What is a Data Engineer at Axs?
As a Data Engineer (specifically operating as a Database Engineer II) at Axs, you are stepping into a role that sits at the very core of our live entertainment platform. Axs powers ticketing for some of the largest venues, sports teams, and artists in the world. When a highly anticipated concert goes on sale, our systems must instantly handle massive spikes in traffic, concurrent transactions, and complex data routing without missing a beat. Your work ensures that the underlying data infrastructure is resilient, scalable, and highly performant under this immense pressure.
Your impact in this position extends directly to the fan experience and our business operations.
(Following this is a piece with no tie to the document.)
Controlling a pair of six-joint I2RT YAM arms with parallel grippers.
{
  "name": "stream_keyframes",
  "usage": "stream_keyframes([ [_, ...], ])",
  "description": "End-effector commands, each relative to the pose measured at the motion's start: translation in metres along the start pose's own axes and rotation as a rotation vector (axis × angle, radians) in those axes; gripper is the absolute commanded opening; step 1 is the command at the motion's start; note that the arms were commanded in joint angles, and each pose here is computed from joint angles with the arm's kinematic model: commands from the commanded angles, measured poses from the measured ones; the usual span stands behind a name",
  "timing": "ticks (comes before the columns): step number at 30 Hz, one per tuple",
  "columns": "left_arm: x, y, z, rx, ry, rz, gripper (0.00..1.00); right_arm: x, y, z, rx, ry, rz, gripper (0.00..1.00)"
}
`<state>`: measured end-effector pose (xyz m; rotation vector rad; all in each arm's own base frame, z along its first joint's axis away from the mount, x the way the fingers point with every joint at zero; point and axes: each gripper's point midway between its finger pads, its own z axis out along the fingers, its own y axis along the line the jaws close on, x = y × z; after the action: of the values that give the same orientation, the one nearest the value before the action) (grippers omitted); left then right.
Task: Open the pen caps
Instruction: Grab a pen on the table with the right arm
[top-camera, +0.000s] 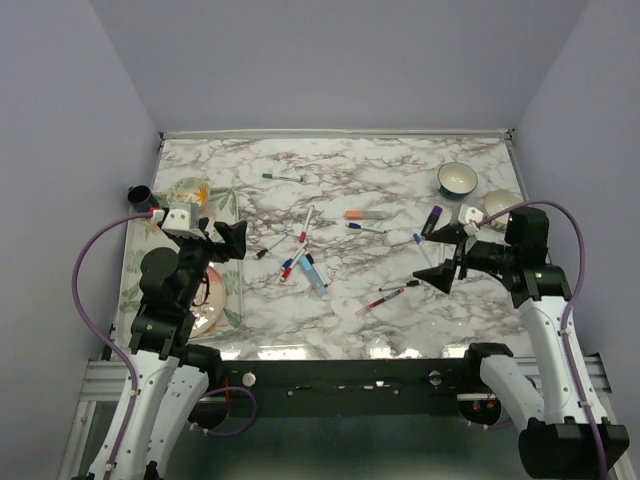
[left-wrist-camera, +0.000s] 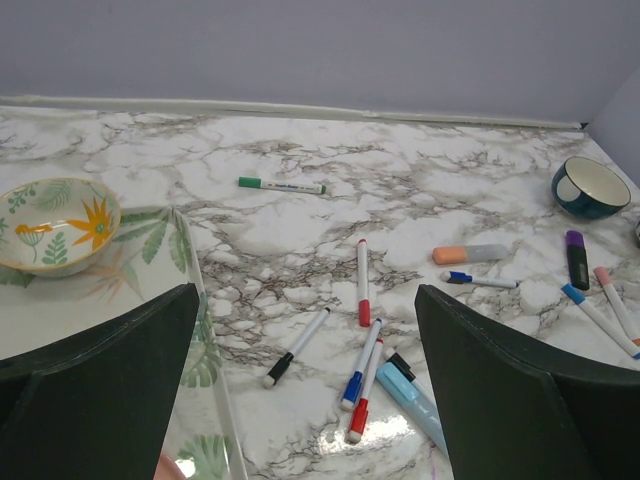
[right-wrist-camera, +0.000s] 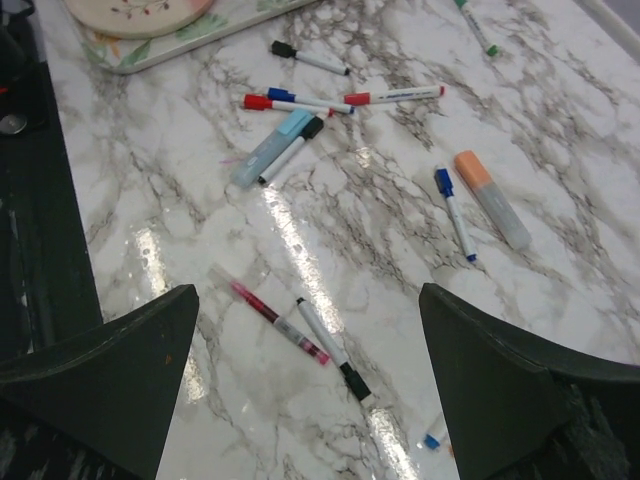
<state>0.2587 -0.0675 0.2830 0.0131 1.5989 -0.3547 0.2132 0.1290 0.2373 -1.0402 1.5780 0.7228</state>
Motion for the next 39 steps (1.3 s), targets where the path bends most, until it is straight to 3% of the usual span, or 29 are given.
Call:
stream_keyframes([
  [1, -0.012, -0.006, -0.002, 0.021, -0.03, -0.007, 0.99, 0.009, 0.019, 0.015, -0.118, 0.07, -0.089, 1.0],
  [18, -0.012, -0.007, -0.001, 0.03, -0.028, -0.002, 0.99, 0.073, 0.061, 0.067, -0.422, 0.309, -0.299, 1.0],
  [39, -0.012, -0.005, -0.002, 0.022, -0.033, 0.002, 0.99, 0.119, 0.09, 0.09, -0.567, 0.504, -0.371, 1.0],
])
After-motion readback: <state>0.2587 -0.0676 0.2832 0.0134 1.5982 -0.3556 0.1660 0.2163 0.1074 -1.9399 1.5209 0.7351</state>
By designing robust data models, optimizing database performance, and building reliable data pipelines, you enable seamless ticket purchasing and provide our analytics teams with the real-time insights they need. You are not just moving data; you are ensuring that millions of fans secure their tickets fairly and efficiently, while protecting the system from malicious bot activity.
This role requires a unique blend of traditional database administration and modern data engineering. You will be expected to tackle complex concurrency challenges, handle vast amounts of transactional data, and collaborate closely with backend engineering teams. If you thrive in high-stakes environments where your technical decisions directly impact the success of global events, this role at Axs will be both deeply challenging and incredibly rewarding.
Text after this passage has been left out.